## Exercise requirements
Write the data out verbatim.

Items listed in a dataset
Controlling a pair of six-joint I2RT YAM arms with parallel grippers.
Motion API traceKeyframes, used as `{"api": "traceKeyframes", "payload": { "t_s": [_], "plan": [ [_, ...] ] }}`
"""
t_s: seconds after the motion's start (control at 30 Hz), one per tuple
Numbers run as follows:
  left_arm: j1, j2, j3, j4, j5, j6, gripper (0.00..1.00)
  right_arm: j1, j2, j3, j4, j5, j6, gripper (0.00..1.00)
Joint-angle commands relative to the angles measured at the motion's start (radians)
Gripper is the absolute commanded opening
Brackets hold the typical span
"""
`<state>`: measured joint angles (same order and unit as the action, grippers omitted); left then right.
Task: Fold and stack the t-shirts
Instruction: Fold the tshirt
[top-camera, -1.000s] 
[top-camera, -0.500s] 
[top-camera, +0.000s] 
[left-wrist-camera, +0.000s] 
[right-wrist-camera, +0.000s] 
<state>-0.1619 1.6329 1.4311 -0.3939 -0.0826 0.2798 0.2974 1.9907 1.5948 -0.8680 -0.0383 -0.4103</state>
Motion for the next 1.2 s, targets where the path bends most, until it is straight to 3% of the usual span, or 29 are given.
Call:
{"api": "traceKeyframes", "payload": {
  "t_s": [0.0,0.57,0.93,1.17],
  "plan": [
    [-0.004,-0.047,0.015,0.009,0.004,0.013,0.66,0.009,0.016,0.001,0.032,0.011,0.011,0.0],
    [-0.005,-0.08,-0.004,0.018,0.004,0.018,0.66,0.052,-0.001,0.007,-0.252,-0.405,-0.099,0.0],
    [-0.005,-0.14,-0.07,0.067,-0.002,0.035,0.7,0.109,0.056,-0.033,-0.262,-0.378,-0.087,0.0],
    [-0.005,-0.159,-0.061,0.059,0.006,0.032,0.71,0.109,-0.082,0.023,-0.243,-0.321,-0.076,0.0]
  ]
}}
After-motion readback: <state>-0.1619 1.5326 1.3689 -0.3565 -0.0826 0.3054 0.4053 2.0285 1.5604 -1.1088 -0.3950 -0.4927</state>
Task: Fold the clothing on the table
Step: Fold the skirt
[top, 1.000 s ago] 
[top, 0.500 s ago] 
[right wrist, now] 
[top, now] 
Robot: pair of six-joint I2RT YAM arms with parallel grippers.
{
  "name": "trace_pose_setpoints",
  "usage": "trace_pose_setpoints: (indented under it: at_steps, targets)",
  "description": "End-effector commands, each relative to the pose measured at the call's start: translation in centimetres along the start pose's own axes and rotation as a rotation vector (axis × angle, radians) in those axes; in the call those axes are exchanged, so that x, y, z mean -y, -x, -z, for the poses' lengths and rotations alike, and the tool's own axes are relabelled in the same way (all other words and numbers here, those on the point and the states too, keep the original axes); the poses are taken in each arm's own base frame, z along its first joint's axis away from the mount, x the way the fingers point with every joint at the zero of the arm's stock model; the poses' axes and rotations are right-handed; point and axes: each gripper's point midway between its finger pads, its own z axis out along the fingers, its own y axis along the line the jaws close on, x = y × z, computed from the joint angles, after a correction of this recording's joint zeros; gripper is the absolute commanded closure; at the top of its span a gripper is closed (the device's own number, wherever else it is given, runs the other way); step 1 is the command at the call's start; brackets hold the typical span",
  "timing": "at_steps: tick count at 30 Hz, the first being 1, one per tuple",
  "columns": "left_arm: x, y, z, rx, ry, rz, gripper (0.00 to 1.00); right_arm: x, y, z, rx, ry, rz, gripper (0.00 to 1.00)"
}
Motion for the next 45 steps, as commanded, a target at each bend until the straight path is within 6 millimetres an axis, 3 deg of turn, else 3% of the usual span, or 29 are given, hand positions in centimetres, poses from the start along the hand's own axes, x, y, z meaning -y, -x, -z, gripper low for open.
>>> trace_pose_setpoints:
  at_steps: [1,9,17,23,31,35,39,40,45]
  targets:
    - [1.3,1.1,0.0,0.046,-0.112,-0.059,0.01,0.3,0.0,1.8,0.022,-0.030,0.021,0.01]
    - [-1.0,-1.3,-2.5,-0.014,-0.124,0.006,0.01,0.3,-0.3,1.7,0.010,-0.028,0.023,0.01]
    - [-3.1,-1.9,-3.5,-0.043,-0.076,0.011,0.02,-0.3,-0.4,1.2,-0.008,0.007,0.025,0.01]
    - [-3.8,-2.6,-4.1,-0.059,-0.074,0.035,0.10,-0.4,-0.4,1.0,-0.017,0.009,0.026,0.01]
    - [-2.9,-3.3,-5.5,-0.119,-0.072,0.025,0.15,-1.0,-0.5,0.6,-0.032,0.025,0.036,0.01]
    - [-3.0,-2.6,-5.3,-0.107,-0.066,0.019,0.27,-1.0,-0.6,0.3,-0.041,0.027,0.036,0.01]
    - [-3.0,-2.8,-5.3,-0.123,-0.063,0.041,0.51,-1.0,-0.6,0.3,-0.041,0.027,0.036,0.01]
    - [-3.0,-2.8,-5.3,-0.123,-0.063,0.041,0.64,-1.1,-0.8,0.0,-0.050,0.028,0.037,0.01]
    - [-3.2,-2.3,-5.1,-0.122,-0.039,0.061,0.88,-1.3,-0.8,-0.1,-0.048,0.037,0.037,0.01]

## Task output
Controlling a pair of six-joint I2RT YAM arms with parallel grippers.
Motion API traceKeyframes, used as `{"api": "traceKeyframes", "payload": { "t_s": [_], "plan": [ [_, ...] ] }}`
"""
t_s: seconds after the motion's start (control at 30 Hz), one per tuple
Numbers run as follows:
  left_arm: j1, j2, j3, j4, j5, j6, gripper (0.00..1.00)
  right_arm: j1, j2, j3, j4, j5, j6, gripper (0.00..1.00)
Joint-angle commands relative to the angles measured at the motion's start (radians)
Gripper is the absolute commanded opening
Brackets hold the typical span
"""
`<state>`: measured joint angles (same order and unit as the action, grippers omitted); left then right.
Task: Fold and stack the t-shirts
Instruction: Fold the tshirt
[top-camera, -1.000s] 
[top-camera, -0.500s] 
[top-camera, +0.000s] 
[left-wrist-camera, +0.000s] 
[right-wrist-camera, +0.000s] 
<state>-0.1619 1.6329 1.4311 -0.3939 -0.0826 0.2798 0.2974 1.9907 1.5948 -0.8680 -0.0383 -0.4103</state>
Motion for the next 1.2 s, targets where the path bends most, until it is straight to 3% of the usual span, or 29 are given.
Call:
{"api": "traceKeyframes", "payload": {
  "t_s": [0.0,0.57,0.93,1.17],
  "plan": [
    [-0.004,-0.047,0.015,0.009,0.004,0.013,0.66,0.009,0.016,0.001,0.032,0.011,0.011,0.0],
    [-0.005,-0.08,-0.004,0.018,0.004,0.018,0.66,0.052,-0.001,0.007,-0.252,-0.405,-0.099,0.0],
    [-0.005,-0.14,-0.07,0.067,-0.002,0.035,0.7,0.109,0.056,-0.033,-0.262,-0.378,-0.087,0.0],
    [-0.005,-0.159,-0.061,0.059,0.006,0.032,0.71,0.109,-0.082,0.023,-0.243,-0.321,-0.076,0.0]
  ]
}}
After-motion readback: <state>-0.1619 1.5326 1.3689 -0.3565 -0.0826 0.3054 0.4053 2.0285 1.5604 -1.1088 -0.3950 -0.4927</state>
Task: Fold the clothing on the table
Step: Fold the skirt
[top, 1.000 s ago] 
[top, 0.500 s ago] 
[right wrist, now] 
[top, now] 
Robot: pair of six-joint I2RT YAM arms with parallel grippers.
{
  "name": "trace_pose_setpoints",
  "usage": "trace_pose_setpoints: (indented under it: at_steps, targets)",
  "description": "End-effector commands, each relative to the pose measured at the call's start: translation in centimetres along the start pose's own axes and rotation as a rotation vector (axis × angle, radians) in those axes; in the call those axes are exchanged, so that x, y, z mean -y, -x, -z, for the poses' lengths and rotations alike, and the tool's own axes are relabelled in the same way (all other words and numbers here, those on the point and the states too, keep the original axes); the poses are taken in each arm's own base frame, z along its first joint's axis away from the mount, x the way the fingers point with every joint at the zero of the arm's stock model; the poses' axes and rotations are right-handed; point and axes: each gripper's point midway between its finger pads, its own z axis out along the fingers, its own y axis along the line the jaws close on, x = y × z, computed from the joint angles, after a correction of this recording's joint zeros; gripper is the absolute commanded closure; at the top of its span a gripper is closed (the device's own number, wherever else it is given, runs the other way); step 1 is the command at the call's start; brackets hold the typical span",
  "timing": "at_steps: tick count at 30 Hz, the first being 1, one per tuple",
  "columns": "left_arm: x, y, z, rx, ry, rz, gripper (0.00 to 1.00); right_arm: x, y, z, rx, ry, rz, gripper (0.00 to 1.00)"
}
Motion for the next 45 steps, as commanded, a target at each bend until the straight path is within 6 millimetres an axis, 3 deg of turn, else 3% of the usual span, or 29 are given, hand positions in centimetres, poses from the start along the hand's own axes, x, y, z meaning -y, -x, -z, gripper low for open.
>>> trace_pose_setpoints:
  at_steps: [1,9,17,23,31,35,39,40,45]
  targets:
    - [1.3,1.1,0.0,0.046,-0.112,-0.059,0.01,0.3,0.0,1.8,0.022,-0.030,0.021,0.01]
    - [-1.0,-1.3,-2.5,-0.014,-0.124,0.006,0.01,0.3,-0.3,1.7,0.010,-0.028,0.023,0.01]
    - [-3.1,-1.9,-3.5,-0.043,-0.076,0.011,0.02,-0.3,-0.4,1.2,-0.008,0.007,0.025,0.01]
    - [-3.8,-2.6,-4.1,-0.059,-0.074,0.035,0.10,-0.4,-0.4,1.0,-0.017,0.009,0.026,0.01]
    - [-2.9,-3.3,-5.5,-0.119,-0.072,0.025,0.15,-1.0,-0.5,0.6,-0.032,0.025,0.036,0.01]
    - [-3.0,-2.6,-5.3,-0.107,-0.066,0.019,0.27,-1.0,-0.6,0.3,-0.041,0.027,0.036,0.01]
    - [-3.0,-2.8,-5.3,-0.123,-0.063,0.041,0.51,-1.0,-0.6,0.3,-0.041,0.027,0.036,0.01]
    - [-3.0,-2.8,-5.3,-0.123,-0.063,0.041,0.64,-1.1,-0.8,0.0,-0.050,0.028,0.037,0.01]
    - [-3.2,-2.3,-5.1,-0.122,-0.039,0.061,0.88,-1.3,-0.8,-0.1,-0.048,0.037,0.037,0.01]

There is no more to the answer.